The system must be portable and usable by one person.
The system must be simple to use.
How does a keyword cipher work?
The alphabet is rearranged using a keyword before performing substitution.
Why is a one-time pad considered unbreakable?
It uses a random key that is as long as the message and is used only once.
What is another name for a one-time pad?
The Vernam cipher.
What is symmetric cryptography?
A private key cryptography system where one key is used for both encryption and decryption.
What is a block cipher?
Encrypts data in fixed-size blocks (e.g., 64-bit or 128-bit blocks).
What is a stream cipher?
Encrypts data one bit at a time, making it more efficient for continuous data streams.
What are three major symmetric key algorithms?
DES (Data Encryption Standard) – 56-bit key, weak by today’s standards.
3DES (Triple DES) – Encrypts data three times to improve security.
AES (Advanced Encryption Standard) – Uses 128-bit, 192-bit, or 256-bit keys.
What is asymmetric cryptography?
Uses a public key for encryption and a private key for decryption.
What is RSA commonly used for?
SSL/TLS encryption and secure digital signatures.
What does ECC stand for, and why is it useful?
Elliptic Curve Cryptography (ECC) – It provides strong encryption with smaller key sizes.
What is ECDSA?
Elliptic Curve Digital Signature Algorithm, used for secure digital signatures.
What is the Digital Signature Standard (DSS)?
A U.S. government standard for digital signatures.
What is PGP (Pretty Good Privacy)?
A program that provides email encryption and digital signatures.
What does TLS (Transport Layer Security) do?
It encrypts internet communications (e.g., HTTPS, email, VPNs).
What is a hash function?
A one-way cryptographic function that converts plaintext into a fixed-length hash value.
What is the purpose of a digital signature?
To verify authenticity and integrity and provide nonrepudiation.
How does a digital signature work?
A hash of the message is generated.
The hash is encrypted using the sender’s private key.
The receiver decrypts the hash using the sender’s public key and compares it to a freshly computed hash.

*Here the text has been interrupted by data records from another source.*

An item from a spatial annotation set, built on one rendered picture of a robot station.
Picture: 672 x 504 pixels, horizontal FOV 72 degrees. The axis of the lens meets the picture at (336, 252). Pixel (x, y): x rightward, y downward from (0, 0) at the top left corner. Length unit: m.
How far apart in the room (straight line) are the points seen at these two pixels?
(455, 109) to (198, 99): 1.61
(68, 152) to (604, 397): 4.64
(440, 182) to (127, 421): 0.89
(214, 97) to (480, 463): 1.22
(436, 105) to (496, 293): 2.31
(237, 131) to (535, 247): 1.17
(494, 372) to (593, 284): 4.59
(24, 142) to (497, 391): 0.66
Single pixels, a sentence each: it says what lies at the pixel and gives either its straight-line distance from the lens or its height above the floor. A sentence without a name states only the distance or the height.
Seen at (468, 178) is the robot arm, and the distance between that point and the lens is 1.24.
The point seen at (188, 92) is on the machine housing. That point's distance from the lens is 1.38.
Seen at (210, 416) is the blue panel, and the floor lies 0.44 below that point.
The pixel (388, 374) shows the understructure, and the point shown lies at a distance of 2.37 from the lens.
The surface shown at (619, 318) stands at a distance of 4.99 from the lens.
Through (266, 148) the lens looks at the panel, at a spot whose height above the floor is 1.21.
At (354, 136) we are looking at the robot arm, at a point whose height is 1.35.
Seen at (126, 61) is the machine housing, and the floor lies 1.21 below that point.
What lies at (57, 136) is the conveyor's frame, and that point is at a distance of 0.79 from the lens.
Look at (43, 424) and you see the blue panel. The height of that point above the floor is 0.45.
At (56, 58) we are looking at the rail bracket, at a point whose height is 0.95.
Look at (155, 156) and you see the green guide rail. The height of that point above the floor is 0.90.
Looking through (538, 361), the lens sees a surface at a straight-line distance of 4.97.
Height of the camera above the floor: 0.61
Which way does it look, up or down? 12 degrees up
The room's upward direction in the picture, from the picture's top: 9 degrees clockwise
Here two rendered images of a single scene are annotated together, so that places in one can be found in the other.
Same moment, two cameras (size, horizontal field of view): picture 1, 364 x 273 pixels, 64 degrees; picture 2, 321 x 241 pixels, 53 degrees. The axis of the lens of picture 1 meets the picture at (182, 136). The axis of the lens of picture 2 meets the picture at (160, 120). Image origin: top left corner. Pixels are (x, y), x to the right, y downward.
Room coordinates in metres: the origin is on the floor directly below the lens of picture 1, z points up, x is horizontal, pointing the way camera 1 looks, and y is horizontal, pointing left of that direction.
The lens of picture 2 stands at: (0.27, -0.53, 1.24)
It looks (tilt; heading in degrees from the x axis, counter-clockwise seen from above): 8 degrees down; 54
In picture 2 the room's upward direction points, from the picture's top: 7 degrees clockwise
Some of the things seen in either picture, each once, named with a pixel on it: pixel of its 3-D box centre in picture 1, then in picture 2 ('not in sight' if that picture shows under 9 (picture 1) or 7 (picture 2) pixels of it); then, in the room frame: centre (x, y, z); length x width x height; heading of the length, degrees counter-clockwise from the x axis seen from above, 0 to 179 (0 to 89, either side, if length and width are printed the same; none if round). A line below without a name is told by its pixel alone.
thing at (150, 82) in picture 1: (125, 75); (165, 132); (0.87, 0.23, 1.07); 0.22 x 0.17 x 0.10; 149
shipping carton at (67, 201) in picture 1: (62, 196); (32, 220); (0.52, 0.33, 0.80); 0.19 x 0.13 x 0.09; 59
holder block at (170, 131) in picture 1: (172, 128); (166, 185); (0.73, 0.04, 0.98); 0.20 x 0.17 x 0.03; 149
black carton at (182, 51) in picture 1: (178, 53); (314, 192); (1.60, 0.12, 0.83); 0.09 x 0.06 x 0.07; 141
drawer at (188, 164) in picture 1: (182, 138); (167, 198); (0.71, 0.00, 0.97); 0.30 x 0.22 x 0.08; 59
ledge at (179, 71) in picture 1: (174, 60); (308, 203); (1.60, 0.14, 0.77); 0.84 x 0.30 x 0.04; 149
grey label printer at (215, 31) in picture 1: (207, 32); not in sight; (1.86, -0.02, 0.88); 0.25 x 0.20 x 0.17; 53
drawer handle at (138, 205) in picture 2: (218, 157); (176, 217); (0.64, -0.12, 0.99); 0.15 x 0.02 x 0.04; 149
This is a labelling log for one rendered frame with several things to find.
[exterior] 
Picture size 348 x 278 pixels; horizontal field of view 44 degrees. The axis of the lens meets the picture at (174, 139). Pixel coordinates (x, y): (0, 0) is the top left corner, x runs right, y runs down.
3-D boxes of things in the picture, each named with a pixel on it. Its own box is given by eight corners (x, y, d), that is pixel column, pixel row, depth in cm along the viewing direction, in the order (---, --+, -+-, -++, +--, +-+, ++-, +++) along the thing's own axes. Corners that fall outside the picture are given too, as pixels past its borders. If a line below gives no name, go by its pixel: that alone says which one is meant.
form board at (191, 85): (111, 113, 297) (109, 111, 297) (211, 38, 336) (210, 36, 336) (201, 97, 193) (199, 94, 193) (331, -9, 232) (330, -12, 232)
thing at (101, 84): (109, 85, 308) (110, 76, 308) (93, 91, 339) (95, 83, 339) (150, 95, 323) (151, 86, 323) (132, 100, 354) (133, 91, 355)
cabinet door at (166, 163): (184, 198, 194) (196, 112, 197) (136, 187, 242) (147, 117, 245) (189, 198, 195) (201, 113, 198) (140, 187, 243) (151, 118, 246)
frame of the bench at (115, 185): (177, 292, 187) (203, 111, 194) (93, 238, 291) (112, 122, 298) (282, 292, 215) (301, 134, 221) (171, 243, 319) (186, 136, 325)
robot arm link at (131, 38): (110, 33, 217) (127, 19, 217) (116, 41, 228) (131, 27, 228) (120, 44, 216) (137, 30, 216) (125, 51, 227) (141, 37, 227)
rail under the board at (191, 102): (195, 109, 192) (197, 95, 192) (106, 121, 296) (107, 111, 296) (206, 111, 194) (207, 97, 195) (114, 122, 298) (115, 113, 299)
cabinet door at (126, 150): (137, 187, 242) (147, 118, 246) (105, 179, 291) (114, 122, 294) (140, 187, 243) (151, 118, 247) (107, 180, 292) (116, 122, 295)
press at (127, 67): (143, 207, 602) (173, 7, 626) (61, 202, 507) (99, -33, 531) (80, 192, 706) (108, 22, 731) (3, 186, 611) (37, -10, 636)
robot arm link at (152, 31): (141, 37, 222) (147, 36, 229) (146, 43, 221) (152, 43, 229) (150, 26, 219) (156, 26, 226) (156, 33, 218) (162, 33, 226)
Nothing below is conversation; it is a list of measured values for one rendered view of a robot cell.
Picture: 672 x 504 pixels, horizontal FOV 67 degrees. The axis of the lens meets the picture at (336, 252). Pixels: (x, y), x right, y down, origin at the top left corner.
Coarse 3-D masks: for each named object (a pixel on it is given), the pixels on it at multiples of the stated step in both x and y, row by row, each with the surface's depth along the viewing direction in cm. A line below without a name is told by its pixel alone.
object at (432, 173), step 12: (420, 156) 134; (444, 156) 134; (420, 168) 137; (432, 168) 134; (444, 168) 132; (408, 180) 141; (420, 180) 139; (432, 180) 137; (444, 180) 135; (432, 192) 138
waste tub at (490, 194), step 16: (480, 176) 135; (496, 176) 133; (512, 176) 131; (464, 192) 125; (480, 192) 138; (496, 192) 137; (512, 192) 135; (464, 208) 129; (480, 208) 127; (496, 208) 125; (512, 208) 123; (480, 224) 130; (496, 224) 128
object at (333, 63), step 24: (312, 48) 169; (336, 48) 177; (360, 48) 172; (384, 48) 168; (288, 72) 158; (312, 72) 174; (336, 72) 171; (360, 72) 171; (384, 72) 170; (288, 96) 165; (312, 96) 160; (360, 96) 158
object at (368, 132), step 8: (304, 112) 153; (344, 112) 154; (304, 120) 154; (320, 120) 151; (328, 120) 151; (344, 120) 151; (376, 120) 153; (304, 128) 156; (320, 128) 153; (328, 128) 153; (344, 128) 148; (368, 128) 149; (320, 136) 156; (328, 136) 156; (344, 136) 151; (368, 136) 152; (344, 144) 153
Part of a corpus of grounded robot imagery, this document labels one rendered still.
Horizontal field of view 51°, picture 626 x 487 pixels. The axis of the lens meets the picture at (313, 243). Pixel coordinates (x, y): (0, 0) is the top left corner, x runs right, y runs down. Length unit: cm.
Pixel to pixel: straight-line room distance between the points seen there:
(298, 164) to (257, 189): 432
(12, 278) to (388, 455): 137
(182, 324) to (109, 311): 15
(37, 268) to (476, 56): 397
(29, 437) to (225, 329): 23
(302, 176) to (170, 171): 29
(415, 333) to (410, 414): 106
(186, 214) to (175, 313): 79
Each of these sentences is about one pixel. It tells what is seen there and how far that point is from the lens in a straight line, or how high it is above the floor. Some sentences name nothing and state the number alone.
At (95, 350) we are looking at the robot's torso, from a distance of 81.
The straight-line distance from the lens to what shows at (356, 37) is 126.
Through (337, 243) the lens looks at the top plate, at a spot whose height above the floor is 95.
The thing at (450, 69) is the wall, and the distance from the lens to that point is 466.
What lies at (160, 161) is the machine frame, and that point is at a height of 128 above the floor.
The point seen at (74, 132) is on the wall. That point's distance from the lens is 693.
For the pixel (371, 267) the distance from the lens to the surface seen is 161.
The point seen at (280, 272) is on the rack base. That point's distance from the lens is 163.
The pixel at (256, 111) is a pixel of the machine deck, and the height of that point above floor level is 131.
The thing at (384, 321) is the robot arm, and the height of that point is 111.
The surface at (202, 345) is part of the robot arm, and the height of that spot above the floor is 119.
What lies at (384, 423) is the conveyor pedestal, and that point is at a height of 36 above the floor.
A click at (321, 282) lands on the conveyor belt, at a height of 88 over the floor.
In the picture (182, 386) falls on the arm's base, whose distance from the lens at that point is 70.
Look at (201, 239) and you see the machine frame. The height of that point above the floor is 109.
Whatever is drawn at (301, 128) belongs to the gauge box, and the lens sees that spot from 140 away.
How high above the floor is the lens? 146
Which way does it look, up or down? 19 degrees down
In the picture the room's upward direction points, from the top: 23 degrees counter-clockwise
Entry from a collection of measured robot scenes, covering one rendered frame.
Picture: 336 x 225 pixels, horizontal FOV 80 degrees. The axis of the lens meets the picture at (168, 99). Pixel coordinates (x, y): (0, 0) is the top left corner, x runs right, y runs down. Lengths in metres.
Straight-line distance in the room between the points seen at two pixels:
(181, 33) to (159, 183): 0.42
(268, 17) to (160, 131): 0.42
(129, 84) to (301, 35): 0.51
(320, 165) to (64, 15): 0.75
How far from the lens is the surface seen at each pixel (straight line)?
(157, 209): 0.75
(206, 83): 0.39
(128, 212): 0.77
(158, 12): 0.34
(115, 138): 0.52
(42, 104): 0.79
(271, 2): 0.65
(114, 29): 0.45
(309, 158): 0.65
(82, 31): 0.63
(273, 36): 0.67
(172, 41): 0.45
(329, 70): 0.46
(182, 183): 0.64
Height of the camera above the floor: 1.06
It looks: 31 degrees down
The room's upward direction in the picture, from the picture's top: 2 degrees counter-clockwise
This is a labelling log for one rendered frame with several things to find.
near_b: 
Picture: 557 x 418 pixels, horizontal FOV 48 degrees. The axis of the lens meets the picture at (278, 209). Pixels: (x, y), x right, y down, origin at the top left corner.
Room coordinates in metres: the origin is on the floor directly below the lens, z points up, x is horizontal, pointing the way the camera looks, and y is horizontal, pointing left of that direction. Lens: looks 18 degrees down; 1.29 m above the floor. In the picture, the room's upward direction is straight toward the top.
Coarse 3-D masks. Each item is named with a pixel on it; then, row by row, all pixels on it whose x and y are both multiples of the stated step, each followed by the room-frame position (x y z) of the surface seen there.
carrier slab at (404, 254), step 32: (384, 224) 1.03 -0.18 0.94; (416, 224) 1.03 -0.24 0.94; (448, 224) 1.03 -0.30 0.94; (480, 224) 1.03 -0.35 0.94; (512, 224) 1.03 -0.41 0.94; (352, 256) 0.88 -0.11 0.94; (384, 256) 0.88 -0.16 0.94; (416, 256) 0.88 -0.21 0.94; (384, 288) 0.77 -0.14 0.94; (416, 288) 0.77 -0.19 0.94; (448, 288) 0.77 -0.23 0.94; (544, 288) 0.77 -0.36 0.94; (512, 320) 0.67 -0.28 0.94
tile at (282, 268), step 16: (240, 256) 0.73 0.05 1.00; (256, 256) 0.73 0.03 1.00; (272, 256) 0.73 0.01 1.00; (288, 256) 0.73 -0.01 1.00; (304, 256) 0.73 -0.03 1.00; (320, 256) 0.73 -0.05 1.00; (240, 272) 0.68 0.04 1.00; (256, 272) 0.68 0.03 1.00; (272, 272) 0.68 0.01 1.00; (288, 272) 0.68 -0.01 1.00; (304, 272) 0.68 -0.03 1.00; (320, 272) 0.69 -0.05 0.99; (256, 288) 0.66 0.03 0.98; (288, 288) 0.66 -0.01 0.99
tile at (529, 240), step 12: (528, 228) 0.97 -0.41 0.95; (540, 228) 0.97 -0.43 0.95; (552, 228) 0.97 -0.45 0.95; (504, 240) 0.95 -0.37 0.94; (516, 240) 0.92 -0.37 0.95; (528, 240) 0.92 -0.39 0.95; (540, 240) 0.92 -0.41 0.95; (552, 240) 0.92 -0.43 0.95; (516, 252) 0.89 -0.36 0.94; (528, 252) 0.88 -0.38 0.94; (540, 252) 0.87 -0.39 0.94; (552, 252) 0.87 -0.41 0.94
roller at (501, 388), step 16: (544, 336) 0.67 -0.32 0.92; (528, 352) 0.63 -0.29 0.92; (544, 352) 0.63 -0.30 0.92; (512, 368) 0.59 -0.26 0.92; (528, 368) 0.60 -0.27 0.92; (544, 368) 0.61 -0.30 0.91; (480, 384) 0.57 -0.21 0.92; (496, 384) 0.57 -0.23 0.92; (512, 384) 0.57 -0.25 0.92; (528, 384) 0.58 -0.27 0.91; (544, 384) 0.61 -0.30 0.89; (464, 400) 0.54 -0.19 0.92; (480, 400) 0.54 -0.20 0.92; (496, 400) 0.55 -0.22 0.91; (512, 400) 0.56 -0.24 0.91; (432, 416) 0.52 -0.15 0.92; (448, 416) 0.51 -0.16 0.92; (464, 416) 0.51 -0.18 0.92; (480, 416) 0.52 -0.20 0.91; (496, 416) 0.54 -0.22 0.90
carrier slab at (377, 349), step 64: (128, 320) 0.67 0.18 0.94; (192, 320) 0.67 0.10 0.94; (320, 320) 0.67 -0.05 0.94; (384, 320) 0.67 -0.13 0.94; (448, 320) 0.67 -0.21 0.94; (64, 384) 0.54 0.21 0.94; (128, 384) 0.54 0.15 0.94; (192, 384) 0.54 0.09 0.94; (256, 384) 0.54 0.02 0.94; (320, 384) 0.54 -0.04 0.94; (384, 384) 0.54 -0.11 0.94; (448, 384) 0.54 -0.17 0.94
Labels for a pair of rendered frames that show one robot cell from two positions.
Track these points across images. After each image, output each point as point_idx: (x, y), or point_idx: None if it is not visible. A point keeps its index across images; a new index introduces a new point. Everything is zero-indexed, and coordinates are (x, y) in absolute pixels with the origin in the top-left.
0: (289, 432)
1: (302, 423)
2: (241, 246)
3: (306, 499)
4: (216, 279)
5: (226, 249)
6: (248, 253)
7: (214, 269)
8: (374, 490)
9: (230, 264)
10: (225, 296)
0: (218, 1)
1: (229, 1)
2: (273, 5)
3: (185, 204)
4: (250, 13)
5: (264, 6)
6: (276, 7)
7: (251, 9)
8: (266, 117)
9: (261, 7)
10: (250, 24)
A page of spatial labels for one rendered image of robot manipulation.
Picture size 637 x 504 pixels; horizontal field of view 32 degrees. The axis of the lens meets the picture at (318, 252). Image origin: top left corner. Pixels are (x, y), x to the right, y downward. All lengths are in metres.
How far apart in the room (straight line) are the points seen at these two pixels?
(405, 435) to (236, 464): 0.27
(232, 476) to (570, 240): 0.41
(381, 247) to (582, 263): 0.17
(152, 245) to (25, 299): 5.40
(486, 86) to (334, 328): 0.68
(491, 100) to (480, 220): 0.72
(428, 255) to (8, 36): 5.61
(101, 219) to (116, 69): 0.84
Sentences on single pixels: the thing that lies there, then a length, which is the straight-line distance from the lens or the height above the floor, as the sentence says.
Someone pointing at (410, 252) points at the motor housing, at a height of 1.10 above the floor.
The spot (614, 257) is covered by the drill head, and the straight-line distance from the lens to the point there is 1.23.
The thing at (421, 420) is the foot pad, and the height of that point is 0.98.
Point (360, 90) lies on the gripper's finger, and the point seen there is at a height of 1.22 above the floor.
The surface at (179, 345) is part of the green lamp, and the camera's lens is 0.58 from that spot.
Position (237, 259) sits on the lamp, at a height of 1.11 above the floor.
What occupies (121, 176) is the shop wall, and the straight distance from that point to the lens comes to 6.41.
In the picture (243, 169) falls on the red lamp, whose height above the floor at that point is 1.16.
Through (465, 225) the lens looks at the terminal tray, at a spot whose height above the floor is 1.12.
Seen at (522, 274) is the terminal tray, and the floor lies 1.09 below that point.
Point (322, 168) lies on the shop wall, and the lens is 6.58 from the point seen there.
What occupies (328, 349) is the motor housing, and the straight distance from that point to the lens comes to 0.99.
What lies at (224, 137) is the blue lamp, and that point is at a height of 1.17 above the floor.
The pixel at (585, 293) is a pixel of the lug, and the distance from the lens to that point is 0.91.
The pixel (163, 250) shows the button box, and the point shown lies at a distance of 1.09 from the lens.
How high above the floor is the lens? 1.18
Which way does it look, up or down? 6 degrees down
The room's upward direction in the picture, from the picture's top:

What is the purpose of a digital certificate?
To link a public key to an individual, proving the key’s ownership.
What entity signs and verifies certificates?
A Certificate Authority (CA).
What are the two main authorities of Public Key Infrastructure (PKI)?
Certificate Authorities (CA) – Issue and verify digital certificates.
Registration Authorities (RA) – Verify the identity of individuals before issuing certificates.
What is data at rest?
Stored data on storage devices like hard drives or USBs.
How is data at rest protected?
Encryption (e.g., BitLocker, VeraCrypt) and physical security (locks, cameras).
What is data in motion?
Data being transferred across networks (e.g., emails, file transfers).
How is data in motion protected?
SSL/TLS encryption, VPNs, and IPsec.
What network security protocols protect data in motion?
SSL/TLS (Secure Sockets Layer / Transport Layer Security).
IPsec (Internet Protocol Security) for VPNs.
POP3/IMAP (Encrypted email retrieval protocols).
What is data in use?
Data actively being accessed or processed in memory.
Why is protecting data in use challenging?
Encryption is difficult while the data is being processed in memory.